Dia tidak terlibat sama sekali dalam G30S (Gerakan 30 September) dan
bukan anggota PKI atau ormasnya, tetapi tetap diseret ke Mahkamah Militer
Luar Biasa. Pengadilannya pun bagaikan pembuatan sinetron kejar tayang, hanya
25 hari. Pada 30 September 1966 pukul 24.00, dimulai persidangan Dr Haji
Soebandrio yang berlangsung sampai pukul 04.00.
Waktu itu, di Jakarta berlaku jam malam. Jadi, dapat dibayangkan
suasana yang mencekam di tempat persidangan yang kini menjadi Gedung
Bappenas. Pada 25 Oktober 1966, Mahkamah Militer Luar Biasa (Mahmilub)
menjatuhkan hukuman mati kepada Dr H Soebandrio.
Ketika akan dieksekusi, melayang surat protes Ratu Elizabeth dari
Inggris, negara tempat Soebandrio merintis kantor perwakilan Indonesia sejak
1946 dan resmi menjabat duta besar 1950–1954. Hukuman itu akhirnya diubah
menjadi seumur hidup. Pada 1995, dengan pertimbangan kesehatan, dia
dibebaskan setelah mendekam puluhan tahun di penjara.
Tuduhan
terhadap Soebandrio
Soebandrio bukan dalang kudeta 1965 (pencantuman namanya di Dewan
Revolusi tidak setahu dirinya seperti halnya beberapa tokoh lainnya seperti
Umar Wirahadikusuma dan Amir Machmud). Ketika G30S meletus, Soebandrio dan
rombongan sedang berada di Medan, bahkan meneruskan perjalanan ke Langsa.
Pada 3 Oktober 1965, mereka baru pulang ke Jawa.
Dia bukan anggota PKI dan ormas-ormasnya. Karena itu, direkayasa
tuduhan lain terhadap sang Menteri Luar Negeri. Soebandrio dianggap membantu
pelaksanaan percobaan kudeta karena memanggil Aidit ke tanah air. Memang, dia
mengirim telegram pada 30 Juli 1965 atas perintah Presiden Soekarno yang
meminta Aidit dan Njoto untuk kembali ke Jakarta guna membantu persiapan
pidato presiden 17 Agustus 1965.
Dalam persidangan, Jamin, sekretaris presiden, bersaksi bahwa dirinya
diperintah presiden mengirim telegram tanggal 2 Agustus 1965 kepada Njoto
(hanya kepada Njoto) yang ketika itu berada di Moskow. Jaksa menuduh
Soebandrio telah menambahkan nama Aidit agar kembali ke Jakarta. Namun, dalam
persidangan juga terbukti bahwa Aidit yang berada di Beijing sudah menjawab
telegram Soebandrio dan menyatakan akan kembali ke Jakarta. Karena itu, 2
Agustus 1965, telegram kembali dikirim hanya kepada Njoto.
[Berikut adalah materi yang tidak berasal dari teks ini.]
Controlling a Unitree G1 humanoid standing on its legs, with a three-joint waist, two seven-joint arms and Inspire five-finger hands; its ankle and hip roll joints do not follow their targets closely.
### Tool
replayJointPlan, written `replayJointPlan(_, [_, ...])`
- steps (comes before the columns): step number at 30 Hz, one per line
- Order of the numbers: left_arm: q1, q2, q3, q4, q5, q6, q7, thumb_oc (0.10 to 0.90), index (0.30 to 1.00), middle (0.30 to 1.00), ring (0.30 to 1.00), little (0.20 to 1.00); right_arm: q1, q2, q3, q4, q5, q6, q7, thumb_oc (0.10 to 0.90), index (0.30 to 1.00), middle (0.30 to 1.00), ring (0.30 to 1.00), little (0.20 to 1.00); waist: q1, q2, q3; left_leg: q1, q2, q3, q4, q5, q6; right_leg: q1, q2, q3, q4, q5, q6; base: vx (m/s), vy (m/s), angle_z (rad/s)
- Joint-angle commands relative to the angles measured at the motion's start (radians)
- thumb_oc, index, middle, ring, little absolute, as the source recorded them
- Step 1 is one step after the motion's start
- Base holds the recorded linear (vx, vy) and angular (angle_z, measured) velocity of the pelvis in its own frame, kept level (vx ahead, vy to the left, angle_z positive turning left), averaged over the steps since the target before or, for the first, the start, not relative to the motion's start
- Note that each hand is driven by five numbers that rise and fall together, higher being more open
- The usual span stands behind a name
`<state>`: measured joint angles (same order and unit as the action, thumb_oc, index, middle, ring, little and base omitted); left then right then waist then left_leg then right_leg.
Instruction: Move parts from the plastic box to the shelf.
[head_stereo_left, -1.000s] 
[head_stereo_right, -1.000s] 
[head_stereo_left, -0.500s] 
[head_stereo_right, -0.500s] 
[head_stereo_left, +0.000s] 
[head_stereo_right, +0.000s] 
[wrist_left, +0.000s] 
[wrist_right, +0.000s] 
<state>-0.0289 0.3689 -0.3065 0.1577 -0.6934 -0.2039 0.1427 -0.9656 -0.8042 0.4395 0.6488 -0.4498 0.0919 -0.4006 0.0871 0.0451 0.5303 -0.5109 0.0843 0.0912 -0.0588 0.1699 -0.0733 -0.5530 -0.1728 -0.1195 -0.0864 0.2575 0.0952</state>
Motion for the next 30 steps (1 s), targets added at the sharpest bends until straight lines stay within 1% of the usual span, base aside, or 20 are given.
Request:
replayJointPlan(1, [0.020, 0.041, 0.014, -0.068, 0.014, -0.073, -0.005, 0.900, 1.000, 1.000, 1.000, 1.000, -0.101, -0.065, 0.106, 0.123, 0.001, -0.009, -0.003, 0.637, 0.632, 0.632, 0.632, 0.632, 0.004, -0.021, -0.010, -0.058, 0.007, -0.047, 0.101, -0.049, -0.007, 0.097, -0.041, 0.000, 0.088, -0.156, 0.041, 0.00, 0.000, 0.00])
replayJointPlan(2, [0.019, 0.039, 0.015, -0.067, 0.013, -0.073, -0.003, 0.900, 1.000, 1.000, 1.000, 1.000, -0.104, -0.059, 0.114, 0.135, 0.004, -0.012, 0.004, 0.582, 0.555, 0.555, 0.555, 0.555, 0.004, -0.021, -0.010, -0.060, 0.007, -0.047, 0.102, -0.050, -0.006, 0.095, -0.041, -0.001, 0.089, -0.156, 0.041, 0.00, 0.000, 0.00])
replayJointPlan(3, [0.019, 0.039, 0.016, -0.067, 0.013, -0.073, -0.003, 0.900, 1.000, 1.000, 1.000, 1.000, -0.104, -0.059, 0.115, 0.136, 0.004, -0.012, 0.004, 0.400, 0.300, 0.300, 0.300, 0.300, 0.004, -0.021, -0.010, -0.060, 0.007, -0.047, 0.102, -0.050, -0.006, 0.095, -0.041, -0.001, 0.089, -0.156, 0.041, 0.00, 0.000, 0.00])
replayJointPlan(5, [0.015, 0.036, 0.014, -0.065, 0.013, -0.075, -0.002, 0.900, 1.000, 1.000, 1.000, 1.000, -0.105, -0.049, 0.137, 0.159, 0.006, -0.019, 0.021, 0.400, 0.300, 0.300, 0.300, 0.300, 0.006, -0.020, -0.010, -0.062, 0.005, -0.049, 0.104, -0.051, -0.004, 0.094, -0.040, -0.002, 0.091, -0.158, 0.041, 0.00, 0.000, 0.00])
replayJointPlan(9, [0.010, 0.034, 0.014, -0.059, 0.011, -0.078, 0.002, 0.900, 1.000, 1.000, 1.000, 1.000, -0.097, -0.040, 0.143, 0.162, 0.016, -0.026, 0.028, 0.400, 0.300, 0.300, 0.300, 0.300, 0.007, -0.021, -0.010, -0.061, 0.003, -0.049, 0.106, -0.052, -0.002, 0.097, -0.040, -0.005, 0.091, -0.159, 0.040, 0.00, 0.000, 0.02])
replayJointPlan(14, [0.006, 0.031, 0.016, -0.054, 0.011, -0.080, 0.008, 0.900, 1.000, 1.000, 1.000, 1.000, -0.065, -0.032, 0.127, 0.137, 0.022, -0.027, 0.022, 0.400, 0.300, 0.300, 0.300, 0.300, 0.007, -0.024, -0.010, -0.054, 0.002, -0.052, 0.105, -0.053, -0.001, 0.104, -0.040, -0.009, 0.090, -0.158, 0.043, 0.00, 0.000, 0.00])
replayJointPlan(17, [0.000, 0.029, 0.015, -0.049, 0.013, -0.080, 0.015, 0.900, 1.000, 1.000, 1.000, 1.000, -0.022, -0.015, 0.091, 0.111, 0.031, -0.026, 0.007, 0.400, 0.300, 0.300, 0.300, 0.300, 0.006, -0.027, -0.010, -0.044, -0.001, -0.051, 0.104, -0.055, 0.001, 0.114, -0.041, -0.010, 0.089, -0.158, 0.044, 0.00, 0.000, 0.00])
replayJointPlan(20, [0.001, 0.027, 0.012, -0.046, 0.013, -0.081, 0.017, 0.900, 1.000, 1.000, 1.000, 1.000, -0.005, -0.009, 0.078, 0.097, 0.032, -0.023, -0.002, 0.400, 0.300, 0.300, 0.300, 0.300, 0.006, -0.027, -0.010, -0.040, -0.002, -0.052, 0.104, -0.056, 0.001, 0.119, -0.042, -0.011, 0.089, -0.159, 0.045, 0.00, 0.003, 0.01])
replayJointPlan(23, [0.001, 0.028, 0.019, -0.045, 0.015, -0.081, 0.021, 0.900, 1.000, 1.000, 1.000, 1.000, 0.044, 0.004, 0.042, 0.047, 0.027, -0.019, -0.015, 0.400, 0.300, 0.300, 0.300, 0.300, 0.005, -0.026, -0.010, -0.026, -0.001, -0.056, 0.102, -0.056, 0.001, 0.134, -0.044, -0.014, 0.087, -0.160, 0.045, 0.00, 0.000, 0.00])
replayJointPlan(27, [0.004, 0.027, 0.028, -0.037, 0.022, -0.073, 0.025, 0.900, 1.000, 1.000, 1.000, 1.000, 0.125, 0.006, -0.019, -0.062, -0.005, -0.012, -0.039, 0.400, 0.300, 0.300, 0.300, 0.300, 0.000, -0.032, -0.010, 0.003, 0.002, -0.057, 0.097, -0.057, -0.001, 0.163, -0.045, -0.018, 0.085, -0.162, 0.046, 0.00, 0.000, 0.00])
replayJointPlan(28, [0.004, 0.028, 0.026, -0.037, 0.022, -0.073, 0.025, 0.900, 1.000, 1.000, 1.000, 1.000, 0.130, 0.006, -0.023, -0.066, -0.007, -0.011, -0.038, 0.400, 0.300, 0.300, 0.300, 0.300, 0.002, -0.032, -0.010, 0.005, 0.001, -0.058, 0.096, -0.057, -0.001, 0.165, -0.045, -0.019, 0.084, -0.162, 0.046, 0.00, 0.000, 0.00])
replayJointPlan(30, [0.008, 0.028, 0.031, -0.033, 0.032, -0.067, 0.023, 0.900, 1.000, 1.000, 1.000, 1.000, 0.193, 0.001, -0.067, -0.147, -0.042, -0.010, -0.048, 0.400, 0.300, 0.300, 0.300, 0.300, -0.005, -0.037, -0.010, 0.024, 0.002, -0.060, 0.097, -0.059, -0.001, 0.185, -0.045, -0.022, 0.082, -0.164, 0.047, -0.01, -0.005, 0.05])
Semasa persidangan, dilakukan pula black
campaign terhadap Soebandrio. Durno dan Haji Peking adalah dua istilah
yang digunakan untuk merusak nama baiknya. Dia dituding mengadu domba
Angkatan Darat dan PKI, padahal memang sudah ada rivalitas antara keduanya.
Julukan Haji Peking diberikan karena Soebandrio menjalankan diplomasi yang
bersahabat dengan RRC. Keislamannya diragukan. Dalam sidang, jaksa menanyakan
apakah dia salat dan berapa rakaat sehari semalam. Soebandrio menjawab
diplomatis bahwa dia bersembahyang lebih banyak daripada yang diwajibkan.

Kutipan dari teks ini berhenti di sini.